→ **Aim of the exercise**:
Find all the lines in the material below with the word "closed", and copy them.

┄┄┄┄┄┄

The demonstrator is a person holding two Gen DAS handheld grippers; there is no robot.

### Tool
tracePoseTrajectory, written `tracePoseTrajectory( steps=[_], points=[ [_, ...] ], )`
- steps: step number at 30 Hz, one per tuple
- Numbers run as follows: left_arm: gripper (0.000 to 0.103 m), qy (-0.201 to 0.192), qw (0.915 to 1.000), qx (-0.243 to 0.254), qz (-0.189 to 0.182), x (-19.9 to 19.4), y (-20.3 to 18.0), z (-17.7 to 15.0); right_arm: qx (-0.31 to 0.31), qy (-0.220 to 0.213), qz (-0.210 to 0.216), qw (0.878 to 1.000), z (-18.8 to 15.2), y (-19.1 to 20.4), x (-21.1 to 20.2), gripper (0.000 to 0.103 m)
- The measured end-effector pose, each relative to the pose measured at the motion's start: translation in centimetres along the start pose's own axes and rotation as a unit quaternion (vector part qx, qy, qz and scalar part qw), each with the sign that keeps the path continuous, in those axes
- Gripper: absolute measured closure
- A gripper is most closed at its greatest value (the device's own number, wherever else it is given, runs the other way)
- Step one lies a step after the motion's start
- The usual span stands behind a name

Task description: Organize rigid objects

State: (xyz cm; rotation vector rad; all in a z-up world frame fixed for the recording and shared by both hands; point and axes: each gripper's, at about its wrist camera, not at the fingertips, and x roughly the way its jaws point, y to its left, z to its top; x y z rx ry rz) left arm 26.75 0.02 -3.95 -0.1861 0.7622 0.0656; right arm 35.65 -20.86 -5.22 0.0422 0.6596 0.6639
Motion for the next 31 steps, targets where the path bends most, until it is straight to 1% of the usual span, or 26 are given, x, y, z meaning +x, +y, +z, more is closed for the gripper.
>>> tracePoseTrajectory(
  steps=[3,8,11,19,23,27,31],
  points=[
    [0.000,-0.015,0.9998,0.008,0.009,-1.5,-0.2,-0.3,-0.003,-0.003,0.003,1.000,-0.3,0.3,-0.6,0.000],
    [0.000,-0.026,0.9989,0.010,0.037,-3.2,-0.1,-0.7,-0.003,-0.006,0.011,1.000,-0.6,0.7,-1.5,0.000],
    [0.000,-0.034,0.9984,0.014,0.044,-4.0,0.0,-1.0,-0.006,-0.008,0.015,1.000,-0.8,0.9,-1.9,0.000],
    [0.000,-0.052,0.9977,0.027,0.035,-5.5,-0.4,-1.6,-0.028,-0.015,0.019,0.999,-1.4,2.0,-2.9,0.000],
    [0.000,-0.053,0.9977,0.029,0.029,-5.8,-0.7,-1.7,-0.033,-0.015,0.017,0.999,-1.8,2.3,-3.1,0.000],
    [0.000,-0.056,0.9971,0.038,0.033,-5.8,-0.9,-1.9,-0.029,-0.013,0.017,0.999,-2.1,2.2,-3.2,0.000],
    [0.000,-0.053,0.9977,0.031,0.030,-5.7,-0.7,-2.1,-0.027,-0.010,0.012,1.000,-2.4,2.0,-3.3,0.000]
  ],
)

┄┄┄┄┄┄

→ **Your response**:
- A gripper is most closed at its greatest value (the device's own number, wherever else it is given, runs the other way)
Motion for the next 31 steps, targets where the path bends most, until it is straight to 1% of the usual span, or 26 are given, x, y, z meaning +x, +y, +z, more is closed for the gripper.

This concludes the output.